What is required:
Given the material below, output exactly the lines from the line with "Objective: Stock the" to the line with "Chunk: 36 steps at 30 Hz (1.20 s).", both ends included, and no other lines.

*** Block opens ***

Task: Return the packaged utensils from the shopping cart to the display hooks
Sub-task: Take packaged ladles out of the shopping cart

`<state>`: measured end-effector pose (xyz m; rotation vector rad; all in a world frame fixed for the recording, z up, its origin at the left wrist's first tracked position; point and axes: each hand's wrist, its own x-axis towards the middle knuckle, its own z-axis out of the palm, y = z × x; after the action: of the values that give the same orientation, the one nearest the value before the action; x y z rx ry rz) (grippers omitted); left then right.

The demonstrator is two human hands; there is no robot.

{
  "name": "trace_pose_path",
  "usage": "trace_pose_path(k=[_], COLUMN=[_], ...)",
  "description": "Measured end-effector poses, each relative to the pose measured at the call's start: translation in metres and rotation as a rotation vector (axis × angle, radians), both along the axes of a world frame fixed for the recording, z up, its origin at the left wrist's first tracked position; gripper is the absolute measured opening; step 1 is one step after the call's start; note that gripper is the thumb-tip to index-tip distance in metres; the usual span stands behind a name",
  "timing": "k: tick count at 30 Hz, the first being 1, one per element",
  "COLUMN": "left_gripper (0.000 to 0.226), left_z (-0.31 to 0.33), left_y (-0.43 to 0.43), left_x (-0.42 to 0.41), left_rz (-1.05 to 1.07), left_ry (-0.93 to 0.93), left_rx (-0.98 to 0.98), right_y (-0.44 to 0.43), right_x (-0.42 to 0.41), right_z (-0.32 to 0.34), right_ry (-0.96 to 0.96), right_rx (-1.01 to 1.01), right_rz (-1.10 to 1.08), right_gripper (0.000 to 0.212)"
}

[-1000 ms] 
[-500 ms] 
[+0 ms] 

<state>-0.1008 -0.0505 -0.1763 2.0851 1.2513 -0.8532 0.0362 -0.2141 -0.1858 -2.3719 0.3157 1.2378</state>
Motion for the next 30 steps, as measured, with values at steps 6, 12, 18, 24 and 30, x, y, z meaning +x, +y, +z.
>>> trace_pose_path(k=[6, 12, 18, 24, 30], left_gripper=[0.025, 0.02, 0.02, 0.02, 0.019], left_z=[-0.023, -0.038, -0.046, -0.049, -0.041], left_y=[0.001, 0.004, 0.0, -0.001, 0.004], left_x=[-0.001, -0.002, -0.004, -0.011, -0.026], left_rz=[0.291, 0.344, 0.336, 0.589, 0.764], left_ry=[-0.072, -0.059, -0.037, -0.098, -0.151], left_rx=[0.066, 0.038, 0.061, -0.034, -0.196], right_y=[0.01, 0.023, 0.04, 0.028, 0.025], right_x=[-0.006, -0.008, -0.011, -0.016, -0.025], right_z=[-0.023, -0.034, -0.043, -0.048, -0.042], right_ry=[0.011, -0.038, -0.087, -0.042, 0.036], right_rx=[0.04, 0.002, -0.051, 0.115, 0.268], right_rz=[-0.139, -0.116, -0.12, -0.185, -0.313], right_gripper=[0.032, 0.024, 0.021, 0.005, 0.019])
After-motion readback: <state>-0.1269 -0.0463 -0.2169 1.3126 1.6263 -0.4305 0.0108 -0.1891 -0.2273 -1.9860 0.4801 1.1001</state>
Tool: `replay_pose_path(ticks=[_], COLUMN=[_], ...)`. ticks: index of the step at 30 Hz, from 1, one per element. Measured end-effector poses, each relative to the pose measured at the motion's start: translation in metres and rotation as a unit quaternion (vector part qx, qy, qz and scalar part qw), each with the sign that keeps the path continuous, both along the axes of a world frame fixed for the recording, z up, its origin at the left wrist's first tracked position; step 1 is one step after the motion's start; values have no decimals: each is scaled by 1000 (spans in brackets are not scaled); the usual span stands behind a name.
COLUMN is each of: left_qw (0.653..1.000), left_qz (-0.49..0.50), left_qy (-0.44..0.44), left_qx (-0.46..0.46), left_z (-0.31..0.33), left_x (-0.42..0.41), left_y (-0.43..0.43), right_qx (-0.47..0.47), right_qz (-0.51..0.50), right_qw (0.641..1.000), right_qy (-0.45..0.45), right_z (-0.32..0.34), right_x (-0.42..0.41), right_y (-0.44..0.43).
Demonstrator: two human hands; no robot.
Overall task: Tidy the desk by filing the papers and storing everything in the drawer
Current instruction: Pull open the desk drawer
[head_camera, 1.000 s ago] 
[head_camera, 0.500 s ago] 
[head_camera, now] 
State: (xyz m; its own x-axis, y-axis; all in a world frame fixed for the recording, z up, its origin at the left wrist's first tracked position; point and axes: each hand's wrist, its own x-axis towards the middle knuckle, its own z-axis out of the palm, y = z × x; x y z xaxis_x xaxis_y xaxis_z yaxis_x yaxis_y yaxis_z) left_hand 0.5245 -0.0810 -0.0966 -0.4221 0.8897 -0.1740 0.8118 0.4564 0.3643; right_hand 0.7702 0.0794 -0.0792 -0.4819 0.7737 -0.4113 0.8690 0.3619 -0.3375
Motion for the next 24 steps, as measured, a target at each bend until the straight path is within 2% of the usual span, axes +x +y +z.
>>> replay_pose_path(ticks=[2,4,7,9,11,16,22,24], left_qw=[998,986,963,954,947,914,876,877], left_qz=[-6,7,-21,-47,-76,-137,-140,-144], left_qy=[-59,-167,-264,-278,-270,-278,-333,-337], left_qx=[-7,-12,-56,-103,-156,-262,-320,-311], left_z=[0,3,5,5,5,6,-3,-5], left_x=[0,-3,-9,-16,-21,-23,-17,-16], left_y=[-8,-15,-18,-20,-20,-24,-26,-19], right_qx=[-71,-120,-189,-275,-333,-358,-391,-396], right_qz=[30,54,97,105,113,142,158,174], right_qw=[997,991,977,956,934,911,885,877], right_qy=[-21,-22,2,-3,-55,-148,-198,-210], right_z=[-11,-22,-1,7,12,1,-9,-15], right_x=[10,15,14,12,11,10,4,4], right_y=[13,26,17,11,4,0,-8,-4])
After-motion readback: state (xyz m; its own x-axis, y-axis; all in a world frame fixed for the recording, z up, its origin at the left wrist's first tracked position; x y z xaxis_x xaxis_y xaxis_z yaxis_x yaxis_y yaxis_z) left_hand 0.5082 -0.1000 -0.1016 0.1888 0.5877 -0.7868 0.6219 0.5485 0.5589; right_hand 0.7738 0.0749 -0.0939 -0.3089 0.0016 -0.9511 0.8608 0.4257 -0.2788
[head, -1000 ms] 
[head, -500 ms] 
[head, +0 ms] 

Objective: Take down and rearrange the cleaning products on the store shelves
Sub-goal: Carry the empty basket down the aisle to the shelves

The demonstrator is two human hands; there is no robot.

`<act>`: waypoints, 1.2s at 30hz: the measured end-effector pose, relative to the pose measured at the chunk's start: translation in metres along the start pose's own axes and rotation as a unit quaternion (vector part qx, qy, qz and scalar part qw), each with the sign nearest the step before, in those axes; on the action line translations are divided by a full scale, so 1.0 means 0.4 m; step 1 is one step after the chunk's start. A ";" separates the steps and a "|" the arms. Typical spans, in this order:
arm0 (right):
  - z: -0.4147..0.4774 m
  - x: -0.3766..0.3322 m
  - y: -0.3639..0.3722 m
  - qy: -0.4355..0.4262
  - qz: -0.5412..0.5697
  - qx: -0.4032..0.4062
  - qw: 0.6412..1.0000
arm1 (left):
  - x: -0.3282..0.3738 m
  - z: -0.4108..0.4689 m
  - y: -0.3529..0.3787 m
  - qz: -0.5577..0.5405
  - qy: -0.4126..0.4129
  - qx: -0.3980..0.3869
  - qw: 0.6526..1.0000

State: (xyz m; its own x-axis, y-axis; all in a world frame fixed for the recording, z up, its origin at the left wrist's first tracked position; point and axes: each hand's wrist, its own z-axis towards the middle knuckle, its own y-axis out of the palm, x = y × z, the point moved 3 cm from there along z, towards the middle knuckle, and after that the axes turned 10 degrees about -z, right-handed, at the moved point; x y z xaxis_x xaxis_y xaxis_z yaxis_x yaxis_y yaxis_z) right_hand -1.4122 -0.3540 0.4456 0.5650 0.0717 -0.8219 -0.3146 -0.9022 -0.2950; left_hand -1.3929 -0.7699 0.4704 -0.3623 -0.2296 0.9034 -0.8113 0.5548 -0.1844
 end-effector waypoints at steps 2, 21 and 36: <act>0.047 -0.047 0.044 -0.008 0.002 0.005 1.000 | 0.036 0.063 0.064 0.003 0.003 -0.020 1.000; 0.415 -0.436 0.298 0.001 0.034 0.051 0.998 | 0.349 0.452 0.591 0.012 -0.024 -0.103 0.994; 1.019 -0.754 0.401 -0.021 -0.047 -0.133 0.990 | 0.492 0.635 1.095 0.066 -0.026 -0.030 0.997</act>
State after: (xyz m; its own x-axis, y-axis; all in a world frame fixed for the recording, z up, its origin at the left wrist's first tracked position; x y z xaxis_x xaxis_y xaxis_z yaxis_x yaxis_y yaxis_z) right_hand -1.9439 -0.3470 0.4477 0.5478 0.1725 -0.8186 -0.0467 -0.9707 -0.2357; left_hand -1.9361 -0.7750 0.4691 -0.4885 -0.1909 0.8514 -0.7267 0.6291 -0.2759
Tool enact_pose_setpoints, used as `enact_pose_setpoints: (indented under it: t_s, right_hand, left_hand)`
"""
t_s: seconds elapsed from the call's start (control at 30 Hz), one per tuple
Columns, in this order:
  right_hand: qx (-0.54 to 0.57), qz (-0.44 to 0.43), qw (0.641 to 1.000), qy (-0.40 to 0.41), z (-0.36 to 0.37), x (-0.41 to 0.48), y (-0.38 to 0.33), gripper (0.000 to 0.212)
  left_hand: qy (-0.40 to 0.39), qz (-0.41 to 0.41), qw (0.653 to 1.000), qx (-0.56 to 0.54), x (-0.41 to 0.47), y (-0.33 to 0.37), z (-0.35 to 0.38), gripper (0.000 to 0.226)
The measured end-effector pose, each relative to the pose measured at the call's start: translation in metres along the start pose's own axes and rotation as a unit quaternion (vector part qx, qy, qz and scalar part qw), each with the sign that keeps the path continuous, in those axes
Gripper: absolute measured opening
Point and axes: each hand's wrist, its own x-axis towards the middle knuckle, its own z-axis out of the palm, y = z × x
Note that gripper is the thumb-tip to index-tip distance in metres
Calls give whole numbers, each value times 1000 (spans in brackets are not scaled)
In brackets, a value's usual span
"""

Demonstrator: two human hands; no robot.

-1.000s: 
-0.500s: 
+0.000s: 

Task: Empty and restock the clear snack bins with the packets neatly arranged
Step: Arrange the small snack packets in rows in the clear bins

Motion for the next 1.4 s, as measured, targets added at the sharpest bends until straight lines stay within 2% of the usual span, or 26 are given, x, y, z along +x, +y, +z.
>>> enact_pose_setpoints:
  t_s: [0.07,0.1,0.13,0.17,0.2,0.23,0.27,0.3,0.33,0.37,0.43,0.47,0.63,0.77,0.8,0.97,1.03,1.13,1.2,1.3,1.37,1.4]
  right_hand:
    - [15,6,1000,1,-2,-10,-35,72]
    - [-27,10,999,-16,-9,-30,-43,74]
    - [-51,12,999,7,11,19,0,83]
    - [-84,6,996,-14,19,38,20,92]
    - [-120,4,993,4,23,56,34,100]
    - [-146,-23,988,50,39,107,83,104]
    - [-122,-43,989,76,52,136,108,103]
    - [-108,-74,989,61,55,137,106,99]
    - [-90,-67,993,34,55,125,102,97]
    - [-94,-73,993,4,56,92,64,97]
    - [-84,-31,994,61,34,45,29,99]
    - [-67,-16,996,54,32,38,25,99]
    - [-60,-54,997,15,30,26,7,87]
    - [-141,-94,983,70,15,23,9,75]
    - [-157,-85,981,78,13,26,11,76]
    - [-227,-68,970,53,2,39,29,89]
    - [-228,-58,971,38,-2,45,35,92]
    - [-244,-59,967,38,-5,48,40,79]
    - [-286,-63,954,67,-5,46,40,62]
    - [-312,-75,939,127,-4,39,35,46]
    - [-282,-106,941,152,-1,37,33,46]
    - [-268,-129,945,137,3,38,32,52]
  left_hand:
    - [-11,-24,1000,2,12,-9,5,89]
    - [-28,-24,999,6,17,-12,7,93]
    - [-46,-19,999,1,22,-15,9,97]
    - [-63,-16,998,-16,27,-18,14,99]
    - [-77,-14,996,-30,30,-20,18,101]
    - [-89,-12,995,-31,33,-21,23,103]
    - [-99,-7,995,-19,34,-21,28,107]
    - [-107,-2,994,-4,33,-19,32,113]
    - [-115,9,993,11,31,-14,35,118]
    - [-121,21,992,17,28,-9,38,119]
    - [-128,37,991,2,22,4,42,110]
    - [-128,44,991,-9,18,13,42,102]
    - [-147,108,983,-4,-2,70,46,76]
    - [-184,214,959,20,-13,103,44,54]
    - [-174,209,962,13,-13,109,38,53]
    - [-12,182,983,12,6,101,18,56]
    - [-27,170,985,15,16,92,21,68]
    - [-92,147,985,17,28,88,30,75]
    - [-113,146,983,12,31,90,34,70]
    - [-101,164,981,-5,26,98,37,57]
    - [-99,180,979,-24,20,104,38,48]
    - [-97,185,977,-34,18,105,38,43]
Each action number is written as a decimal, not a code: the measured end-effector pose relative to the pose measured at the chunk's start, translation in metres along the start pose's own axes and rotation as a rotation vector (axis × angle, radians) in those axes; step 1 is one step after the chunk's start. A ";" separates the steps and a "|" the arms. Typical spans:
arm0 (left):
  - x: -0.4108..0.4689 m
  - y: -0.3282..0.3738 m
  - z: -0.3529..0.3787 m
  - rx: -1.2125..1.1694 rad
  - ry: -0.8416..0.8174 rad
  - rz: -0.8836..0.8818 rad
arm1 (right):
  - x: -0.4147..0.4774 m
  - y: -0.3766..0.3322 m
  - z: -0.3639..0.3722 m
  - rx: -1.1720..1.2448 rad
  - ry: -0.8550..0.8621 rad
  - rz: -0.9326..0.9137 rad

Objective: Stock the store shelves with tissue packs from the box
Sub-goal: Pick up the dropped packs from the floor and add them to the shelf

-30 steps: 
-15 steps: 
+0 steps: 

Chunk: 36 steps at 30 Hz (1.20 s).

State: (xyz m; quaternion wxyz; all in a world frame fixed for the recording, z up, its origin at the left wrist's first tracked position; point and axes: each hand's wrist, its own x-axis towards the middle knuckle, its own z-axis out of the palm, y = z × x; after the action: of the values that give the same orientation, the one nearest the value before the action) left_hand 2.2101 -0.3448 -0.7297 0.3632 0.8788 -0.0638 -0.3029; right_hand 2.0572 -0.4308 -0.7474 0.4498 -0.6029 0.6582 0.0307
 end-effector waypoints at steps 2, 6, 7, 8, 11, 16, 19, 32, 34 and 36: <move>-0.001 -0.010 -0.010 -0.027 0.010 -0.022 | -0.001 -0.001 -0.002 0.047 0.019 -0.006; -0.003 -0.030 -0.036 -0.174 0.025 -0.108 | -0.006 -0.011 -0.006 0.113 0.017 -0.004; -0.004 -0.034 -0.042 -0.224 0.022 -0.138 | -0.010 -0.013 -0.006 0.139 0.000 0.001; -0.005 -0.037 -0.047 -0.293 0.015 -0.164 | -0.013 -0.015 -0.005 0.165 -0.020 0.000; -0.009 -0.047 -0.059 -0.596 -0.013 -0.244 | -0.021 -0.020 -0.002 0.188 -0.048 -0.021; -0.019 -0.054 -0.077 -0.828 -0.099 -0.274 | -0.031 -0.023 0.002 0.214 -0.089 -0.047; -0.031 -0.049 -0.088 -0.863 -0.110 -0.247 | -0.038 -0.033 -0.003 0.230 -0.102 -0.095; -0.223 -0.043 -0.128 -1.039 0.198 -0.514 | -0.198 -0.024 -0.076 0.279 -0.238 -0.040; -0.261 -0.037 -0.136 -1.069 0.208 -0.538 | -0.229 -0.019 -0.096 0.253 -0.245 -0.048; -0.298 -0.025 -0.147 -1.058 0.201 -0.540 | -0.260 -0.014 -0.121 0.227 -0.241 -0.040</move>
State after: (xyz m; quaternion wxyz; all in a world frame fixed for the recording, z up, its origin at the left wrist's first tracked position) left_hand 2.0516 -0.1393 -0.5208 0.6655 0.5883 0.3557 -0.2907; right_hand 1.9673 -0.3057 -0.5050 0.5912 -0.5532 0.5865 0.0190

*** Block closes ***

Written answer:
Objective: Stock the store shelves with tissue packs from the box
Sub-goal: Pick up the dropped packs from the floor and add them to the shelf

-30 steps: 
-15 steps: 
+0 steps: 

Chunk: 36 steps at 30 Hz (1.20 s).

No other output belongs to this answer.